Kumbakonam Degree Coffee

Few months back, I was passing through double road off the CMH road in Indira Nagar and this board caught my eyes:

Kumbakonam Degree Coffee

I thought it’s a quirky name. A quick check in Google told me it is a kind of traditional filter coffee made using freshly churned and undiluted cow’s milk. The word ‘Degree’ comes from the process of testing the milk for its purity.  Lactometer, the instrument used to check the richness of milk, has markings like a thermometer and therefore the word degree is used to call the markings.

If a lactometer sinks up to the mark (or degree) ‘M’ mentioned at lactometer, it means the milk is pure. Basically, the story is, they used the freshest and purest milk to make this ‘Degree’ coffee.

Of late, I have seen many KDC (Kumbakonam Degree Coffee) shops on the highways outside Bangalore, but a chance to wrap my hands on a cup of Degree Coffee always eluded me.


The chance came.

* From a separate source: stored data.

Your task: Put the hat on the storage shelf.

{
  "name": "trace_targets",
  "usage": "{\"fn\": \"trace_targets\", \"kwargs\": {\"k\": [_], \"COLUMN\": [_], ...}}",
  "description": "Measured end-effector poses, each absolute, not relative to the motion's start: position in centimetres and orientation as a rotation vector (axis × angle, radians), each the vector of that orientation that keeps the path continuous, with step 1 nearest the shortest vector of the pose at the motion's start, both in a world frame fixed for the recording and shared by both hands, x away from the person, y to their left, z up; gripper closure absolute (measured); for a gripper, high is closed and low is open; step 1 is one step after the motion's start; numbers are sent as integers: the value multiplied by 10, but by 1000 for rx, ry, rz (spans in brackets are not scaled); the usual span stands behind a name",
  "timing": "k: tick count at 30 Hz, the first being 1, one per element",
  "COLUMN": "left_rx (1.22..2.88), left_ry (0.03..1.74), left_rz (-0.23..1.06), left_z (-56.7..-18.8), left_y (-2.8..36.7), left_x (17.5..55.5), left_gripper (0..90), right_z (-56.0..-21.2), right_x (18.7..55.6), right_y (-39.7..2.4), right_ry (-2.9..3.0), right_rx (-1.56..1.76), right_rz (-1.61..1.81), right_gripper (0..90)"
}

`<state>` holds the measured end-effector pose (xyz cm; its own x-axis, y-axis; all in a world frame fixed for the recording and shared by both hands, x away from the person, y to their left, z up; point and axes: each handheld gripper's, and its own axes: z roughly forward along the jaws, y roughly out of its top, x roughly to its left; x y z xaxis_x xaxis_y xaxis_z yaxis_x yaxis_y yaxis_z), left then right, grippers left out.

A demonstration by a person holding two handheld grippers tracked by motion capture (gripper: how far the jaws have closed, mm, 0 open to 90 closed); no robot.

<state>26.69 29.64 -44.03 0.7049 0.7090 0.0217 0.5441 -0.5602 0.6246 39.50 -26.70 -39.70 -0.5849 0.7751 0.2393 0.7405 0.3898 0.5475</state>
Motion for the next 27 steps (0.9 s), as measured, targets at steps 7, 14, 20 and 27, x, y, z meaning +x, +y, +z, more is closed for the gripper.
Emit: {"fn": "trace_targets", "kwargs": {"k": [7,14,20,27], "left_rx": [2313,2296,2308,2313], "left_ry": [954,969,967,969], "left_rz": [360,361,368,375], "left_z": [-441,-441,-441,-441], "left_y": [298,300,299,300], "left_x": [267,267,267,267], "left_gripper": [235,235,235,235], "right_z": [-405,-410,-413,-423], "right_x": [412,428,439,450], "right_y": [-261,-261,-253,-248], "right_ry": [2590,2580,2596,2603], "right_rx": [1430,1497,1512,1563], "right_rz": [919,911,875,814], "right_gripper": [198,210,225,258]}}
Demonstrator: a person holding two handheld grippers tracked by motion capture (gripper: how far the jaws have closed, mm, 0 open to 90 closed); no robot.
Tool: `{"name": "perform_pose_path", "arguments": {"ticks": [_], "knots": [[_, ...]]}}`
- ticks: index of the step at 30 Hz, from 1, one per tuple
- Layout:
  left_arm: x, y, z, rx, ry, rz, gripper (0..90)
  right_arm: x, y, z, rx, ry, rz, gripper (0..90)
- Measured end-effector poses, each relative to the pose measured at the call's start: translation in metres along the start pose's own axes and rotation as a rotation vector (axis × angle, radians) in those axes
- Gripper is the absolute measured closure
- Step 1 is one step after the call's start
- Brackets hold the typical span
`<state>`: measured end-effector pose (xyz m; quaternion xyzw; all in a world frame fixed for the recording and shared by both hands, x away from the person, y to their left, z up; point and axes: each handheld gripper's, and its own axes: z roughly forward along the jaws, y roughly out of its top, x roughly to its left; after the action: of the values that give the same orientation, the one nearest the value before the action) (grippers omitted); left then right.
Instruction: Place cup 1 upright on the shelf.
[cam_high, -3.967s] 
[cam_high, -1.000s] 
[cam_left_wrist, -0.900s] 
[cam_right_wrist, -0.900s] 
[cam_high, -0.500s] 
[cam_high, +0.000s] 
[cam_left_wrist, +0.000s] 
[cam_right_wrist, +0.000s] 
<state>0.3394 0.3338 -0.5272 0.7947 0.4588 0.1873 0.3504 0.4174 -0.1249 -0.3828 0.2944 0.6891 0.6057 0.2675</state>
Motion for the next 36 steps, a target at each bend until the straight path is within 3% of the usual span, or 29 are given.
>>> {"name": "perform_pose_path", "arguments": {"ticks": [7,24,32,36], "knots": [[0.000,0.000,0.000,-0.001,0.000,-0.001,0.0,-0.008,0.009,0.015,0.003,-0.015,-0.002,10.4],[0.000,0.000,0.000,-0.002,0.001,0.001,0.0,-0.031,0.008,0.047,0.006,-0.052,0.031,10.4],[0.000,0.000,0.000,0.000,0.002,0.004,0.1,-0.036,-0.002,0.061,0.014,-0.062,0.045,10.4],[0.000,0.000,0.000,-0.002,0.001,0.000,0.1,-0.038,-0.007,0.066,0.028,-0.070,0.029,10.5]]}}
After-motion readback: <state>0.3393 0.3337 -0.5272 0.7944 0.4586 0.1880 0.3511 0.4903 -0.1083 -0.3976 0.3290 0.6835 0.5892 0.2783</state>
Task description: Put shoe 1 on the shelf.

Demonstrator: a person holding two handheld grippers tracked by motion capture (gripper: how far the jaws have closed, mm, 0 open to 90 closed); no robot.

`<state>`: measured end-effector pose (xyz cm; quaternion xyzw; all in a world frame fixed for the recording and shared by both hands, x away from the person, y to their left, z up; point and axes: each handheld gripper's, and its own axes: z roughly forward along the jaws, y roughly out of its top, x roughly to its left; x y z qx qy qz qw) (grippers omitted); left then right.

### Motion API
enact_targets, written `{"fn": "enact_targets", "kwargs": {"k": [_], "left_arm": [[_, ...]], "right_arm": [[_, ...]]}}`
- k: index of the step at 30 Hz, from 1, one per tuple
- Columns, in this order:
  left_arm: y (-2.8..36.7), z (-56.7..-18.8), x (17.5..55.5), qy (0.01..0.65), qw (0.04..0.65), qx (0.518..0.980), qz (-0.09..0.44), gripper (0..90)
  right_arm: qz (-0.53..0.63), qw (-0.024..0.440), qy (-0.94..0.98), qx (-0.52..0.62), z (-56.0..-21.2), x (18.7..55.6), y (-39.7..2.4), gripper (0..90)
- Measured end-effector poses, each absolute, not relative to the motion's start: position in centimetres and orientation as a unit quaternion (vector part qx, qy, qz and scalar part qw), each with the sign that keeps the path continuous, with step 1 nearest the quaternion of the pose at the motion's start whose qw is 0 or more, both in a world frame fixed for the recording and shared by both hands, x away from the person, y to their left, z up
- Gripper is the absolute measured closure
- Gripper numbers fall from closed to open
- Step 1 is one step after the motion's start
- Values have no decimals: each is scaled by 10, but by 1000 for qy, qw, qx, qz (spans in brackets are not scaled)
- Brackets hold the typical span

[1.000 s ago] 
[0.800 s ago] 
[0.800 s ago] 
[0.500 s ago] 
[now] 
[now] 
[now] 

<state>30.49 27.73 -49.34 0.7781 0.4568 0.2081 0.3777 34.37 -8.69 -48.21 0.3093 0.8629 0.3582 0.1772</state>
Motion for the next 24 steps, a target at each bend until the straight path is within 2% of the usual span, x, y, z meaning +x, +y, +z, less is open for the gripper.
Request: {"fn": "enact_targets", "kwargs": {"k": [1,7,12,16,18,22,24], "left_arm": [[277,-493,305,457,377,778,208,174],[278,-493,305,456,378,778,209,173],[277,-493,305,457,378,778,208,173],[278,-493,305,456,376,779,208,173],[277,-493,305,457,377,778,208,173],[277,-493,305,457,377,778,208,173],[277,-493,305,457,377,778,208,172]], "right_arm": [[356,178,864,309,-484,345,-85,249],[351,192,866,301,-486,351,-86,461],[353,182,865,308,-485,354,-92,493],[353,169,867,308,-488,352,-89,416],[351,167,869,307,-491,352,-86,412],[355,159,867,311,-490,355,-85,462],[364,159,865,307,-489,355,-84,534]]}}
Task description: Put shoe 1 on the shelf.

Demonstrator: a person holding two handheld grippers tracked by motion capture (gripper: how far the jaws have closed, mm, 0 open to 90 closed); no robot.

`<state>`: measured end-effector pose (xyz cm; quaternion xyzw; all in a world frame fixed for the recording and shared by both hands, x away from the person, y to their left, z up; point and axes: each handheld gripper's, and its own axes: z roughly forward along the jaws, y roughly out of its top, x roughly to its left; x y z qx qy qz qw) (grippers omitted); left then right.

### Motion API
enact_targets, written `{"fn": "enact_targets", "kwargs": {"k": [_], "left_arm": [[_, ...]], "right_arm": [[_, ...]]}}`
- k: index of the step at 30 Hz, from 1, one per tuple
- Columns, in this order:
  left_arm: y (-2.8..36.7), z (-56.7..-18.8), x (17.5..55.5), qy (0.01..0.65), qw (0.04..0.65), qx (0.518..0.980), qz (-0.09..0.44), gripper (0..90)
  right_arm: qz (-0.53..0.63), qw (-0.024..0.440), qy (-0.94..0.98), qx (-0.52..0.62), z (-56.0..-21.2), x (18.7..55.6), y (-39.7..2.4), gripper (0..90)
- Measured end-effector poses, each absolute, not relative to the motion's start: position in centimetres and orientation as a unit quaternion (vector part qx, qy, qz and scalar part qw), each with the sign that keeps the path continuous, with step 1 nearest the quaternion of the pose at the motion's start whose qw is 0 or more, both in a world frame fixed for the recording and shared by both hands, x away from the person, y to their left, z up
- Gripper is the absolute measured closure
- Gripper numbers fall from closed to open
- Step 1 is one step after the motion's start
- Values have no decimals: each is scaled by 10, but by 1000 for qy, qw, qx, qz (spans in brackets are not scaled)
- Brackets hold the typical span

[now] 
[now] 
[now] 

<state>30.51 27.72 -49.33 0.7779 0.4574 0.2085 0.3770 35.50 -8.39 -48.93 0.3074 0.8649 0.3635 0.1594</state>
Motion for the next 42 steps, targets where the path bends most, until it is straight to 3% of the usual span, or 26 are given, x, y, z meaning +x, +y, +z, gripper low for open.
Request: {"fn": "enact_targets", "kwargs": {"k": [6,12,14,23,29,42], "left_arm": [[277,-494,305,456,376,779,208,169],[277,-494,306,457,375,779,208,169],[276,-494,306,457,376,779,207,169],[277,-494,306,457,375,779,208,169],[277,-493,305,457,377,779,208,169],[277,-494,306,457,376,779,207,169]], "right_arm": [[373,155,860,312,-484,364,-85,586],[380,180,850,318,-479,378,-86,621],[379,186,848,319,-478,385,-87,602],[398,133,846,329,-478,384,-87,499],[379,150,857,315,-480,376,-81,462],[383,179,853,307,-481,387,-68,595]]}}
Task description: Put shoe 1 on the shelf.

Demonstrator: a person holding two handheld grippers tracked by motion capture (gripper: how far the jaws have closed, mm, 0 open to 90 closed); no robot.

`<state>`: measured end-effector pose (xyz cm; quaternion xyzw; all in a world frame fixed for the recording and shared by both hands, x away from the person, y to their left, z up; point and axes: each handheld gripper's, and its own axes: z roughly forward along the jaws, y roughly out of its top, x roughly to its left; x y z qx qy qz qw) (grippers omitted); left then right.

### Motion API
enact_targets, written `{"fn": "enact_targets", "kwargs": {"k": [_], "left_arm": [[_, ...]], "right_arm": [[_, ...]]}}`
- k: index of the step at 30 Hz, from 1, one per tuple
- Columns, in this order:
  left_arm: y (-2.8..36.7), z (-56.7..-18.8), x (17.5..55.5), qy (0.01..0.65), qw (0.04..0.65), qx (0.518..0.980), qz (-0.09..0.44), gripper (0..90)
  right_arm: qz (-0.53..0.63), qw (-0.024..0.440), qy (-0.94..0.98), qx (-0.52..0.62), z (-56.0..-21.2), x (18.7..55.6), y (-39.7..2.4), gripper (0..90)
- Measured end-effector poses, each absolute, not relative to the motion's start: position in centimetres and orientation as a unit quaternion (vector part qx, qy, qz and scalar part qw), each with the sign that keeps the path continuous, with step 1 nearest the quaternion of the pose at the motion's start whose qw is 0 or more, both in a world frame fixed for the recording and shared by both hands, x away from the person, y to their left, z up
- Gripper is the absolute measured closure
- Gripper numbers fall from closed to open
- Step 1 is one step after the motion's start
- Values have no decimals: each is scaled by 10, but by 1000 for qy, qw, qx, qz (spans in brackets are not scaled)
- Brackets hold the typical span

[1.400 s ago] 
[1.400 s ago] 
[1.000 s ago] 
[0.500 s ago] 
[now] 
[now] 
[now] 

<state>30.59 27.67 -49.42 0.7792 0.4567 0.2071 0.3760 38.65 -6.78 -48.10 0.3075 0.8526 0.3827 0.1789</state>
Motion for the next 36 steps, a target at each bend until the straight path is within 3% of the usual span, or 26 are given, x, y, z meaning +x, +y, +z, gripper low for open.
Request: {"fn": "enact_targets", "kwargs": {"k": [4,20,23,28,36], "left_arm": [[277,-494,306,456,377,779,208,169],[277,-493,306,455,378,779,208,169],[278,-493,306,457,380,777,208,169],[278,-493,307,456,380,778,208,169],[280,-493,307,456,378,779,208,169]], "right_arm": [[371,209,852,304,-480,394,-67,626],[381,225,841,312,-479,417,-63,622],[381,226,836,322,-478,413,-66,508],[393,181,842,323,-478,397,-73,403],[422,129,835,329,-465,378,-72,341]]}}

My sister and brother-in-law were in town last weekend and we landed in Indira Nagar via metro.  The original plan was to book a cab from Indira Nagar to home, but when we couldn’t find a suitable cab within ten minutes pick-up time in Ola Cabs, we decided to check out KDC.


It’s a quaint little place on the double road towards BDA Complex and Punjab National bank. And then, as I went in through the door, I was expecting to hear a pure Tamil-speaking Iyer welcoming us in his usual ‘Vango, vango’ style, instead I stood facing two men, appeared to be from North India, shaking their heads and speaking something in Hindi.

What? Hindi in a Tamil shop! In Tamil Nadu, this is enough for a communal riot.

I pressed ahead in Tamil, thinking they may know Tamil despite their appearance.

“Tamil nahi pata. Hindi.”

My sister intervened.  She is a Madhyama pass. I’m a Pratamik fail.

She spoke to them. But my Pratamik level of knowledge was enough to understand that there’s bad news. The shop is closed for the day. They only work from 7:30 am to 7:30 pm.

We told them we had come all the way from the other side of the city just for their coffee.  They wouldn’t budge.

Then my sister came up with an ultimate softener.

“Can you give me just a spoon-full of your coffee, to have a taste of it?”

The two men looked at us, their shoulders hunched, and then at each other.

“Ok, sit, all of you, we will make coffee for you”

By this time two more male customers and a family had also sneaked in through the half-open door and the place was almost full.

I went through the menu. KDC coffee comes in two sizes – large and M=medium. Large is Rs.30 and Medium is Rs.20. I ordered Large.

The Coffee arrived after 10 minutes.

Apparently, the old tradition of using freshly churned milk for coffee died long ago because it is not a feasible idea anymore, and the current version is only an imitation.


What do I think about the coffee?

Actually, I can hardly tell a coffee from a tea. For me everything that goes down my food pipe tastes the same unless it is awfully bad. This KDC was tasteless to me, that means it isn’t bad. But my bro-in-law says it’s one of the best coffees he has ever had, so it must be very good.

In the end, we couldn’t thank those two guys enough. I took several photos of them, and I plan to give them copies of their photo next time I visit.

Degree Coffee is a cherished tradition of South India, and in KDC Indira Nagar, it is safe in the hands of two North Indians.